The organization followed those moves by announcing it would begin a review process with its name, drawing a statement of praise from the National Football League, essentially cementing the reality that Washington would be changing its nickname.
On July 3, the franchise announced it would undergo a thorough review of its name. While it's uncertain what the next name will be, it is one a source close to the situation said Snyder was excited about.
No information or timeline was provided on a new name.
Washington team owner Daniel Snyder is expected to announce that the "Redskins" moniker will be retired as early as Monday.
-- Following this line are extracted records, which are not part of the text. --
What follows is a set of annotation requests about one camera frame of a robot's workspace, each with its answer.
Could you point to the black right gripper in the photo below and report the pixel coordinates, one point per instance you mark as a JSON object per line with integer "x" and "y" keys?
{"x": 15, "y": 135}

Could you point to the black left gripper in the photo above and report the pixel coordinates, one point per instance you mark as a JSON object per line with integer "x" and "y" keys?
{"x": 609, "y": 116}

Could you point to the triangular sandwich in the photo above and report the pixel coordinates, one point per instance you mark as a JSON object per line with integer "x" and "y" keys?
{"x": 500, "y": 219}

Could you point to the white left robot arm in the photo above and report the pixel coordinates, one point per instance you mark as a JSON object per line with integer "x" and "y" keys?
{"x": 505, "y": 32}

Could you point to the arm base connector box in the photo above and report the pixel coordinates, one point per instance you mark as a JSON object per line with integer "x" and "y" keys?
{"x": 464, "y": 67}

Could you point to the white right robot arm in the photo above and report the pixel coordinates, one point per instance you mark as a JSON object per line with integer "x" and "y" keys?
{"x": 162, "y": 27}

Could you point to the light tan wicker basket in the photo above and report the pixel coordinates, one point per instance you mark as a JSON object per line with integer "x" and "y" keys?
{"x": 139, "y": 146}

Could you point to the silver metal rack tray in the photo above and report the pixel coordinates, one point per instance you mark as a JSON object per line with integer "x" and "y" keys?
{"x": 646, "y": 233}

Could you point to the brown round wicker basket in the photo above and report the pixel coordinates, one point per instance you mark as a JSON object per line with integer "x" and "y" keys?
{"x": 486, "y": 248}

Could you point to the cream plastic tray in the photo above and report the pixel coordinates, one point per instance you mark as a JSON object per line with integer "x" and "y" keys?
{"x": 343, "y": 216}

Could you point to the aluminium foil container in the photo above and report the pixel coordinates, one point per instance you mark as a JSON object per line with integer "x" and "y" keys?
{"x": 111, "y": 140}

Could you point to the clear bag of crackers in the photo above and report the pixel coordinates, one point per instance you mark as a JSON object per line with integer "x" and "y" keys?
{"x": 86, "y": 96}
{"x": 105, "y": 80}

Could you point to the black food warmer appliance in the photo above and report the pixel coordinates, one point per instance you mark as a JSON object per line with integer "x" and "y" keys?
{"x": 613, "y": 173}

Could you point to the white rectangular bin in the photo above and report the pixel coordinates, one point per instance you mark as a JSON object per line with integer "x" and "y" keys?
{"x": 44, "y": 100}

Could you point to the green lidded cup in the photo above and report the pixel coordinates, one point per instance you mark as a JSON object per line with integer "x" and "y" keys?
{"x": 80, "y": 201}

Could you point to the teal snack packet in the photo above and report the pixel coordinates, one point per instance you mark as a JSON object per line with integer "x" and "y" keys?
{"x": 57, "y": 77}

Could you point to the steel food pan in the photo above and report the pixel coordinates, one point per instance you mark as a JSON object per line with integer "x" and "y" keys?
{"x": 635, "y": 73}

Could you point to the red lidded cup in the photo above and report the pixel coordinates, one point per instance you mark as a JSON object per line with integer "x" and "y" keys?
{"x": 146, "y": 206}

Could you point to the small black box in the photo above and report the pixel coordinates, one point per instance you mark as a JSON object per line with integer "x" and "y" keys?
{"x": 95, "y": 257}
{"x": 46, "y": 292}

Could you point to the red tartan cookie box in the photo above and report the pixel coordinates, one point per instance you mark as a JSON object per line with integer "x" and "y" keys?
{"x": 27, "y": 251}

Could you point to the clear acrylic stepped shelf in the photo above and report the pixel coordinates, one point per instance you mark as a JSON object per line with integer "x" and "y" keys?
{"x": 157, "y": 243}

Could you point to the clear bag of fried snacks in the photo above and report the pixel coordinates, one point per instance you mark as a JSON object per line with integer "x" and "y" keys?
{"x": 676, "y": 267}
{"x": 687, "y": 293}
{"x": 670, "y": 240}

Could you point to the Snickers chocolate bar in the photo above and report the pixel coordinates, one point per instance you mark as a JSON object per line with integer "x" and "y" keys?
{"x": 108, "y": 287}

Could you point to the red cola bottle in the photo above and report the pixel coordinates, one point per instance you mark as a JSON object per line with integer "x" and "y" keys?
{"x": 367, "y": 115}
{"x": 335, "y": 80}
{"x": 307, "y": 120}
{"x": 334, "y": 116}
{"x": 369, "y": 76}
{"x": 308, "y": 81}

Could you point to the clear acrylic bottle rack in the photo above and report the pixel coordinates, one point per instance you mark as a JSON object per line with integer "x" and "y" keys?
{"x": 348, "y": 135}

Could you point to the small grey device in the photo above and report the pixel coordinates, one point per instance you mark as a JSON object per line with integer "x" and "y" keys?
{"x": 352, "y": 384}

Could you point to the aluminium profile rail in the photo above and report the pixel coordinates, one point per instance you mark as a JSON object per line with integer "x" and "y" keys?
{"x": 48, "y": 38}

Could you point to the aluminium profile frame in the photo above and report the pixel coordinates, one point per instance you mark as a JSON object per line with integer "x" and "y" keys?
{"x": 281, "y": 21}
They will no longer be the Washington Redskins.
And last week, Nike removed all Redskins merchandise from its website.
The timeline for announcing a new name was unclear, but the sense of urgency inside the organization is clear.
Microsoft announces Xbox Games Showcase for July 23
Xbox earlier held a 3rd-occasion centered showcase in Might, which uncovered the likes of Scorn , Second Extinction, and extra. As the name suggests, participants will be able to play more than 60 brand-new game demos of unreleased Xbox games for a week.
At this point, it remains to be seen when we will know the new name of the team, so sit tight as we will be sure to bring you that news when the time comes. "As part of this process, we want to keep our sponsors, fans and community apprised of our thinking as we go forward", read a statement.
On Sunday, multiple outlets reported the team was changing its name, which is offensive to Native Americans.
District of Columbia mayor Muriel Bowser has said the name was an "obstacle" to Snyder building on the old RFK Stadium site, which is believed to be his preference.
The team was established in 1932 as the Boston Braves and took on its current name in 1933 before moving to Washington DC four years later.
The name change isn't off to a great start.
The team moved to Washington D.C. prior to the 1937 season and has utilized that nickname ever since. USA Today reports that defenders often cited a poll conducted by The Washington Post in 2016 that showed 90 percent of Native Americans say they were not offended by the nickname.